Africa’s biggest copper producer extended the contract of the banks that arranged the $750 million bond it sold in 2012, Nkulukusa said today by mobile phone from Lusaka, the capital. Demand was 24 times higher than supply in that debt sale.
“We are looking at the projects that need to be funded and the market conditions,” which will determine how big the bond sale will be and when it will happen, said Nkulukusa.
Yields on Zambia’s debut Eurobond rose two basis points, or 0.02 percentage point, to 7.75 percent by 1:14 p.m. in Lusaka. The spread over African sovereign debt tracked by JPMorgan Chase & Co. has widened to 184 basis points from 81 basis points since the issuance in September 2012.
Fitch Ratings cut Zambia’s credit rating by one level to B in October, as the country’s budget deficit grew more than expected. That shortfall widened to 8.5 percent of gross domestic product last year, almost double government projections.

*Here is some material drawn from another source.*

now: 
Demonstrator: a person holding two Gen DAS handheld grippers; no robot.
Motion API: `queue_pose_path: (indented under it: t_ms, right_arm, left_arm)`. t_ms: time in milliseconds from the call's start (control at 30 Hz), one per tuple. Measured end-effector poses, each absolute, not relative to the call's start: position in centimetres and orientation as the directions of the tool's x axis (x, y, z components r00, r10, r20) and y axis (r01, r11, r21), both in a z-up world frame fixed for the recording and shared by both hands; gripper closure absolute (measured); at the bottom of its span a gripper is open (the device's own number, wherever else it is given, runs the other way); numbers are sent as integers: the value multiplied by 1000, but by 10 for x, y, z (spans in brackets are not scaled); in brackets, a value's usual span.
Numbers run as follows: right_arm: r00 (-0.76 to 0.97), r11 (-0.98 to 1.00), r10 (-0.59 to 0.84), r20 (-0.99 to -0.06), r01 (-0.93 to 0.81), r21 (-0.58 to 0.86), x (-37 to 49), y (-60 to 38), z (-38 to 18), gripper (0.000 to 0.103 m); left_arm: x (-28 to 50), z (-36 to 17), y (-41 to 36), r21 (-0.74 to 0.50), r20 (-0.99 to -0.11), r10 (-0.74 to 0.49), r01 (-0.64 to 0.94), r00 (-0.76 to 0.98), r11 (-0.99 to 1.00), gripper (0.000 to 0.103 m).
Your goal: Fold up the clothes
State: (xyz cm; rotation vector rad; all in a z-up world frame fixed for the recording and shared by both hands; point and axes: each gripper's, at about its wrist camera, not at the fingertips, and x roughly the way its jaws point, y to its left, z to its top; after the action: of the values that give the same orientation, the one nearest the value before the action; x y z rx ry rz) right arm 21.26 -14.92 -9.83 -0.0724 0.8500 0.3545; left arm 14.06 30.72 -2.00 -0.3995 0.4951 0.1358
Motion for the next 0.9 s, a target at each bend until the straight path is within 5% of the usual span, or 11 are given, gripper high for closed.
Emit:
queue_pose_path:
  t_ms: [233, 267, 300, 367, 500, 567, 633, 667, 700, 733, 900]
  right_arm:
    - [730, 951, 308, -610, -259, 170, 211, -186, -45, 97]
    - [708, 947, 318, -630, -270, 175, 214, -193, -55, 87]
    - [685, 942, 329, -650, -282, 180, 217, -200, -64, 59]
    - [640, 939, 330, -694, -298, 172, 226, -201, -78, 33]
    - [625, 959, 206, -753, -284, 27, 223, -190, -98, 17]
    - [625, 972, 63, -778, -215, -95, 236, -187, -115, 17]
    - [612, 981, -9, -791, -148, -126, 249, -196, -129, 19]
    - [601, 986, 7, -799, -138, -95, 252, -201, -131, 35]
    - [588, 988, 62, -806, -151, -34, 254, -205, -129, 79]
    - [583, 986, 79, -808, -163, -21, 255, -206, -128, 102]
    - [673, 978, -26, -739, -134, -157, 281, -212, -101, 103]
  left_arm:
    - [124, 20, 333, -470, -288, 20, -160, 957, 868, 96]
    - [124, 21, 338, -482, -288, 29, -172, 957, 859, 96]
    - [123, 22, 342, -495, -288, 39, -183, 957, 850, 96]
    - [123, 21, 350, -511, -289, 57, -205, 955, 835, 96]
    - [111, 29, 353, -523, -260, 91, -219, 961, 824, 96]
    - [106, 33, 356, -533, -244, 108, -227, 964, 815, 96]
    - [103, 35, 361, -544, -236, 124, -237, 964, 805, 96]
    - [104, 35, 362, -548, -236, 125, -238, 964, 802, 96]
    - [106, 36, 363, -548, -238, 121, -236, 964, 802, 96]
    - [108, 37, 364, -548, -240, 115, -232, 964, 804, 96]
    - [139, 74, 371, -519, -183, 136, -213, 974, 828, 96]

Zambia joins other African nations including Ghana and Kenya in selling dollar-denominated debt this year. Countries in the continent may sell as much as $5 billion in bonds by June, according to Johannesburg-based ETM Analytics Ltd.
The southern African nation plans to borrow 5.5 billion kwacha ($1 billion) in foreign program loans to partially fund the 2014 budget deficit, some of which will come from a Eurobond, Nkulukusa said. The amount will be determined by how much Zambia can raise from export-import banks and through concessional loans, he said.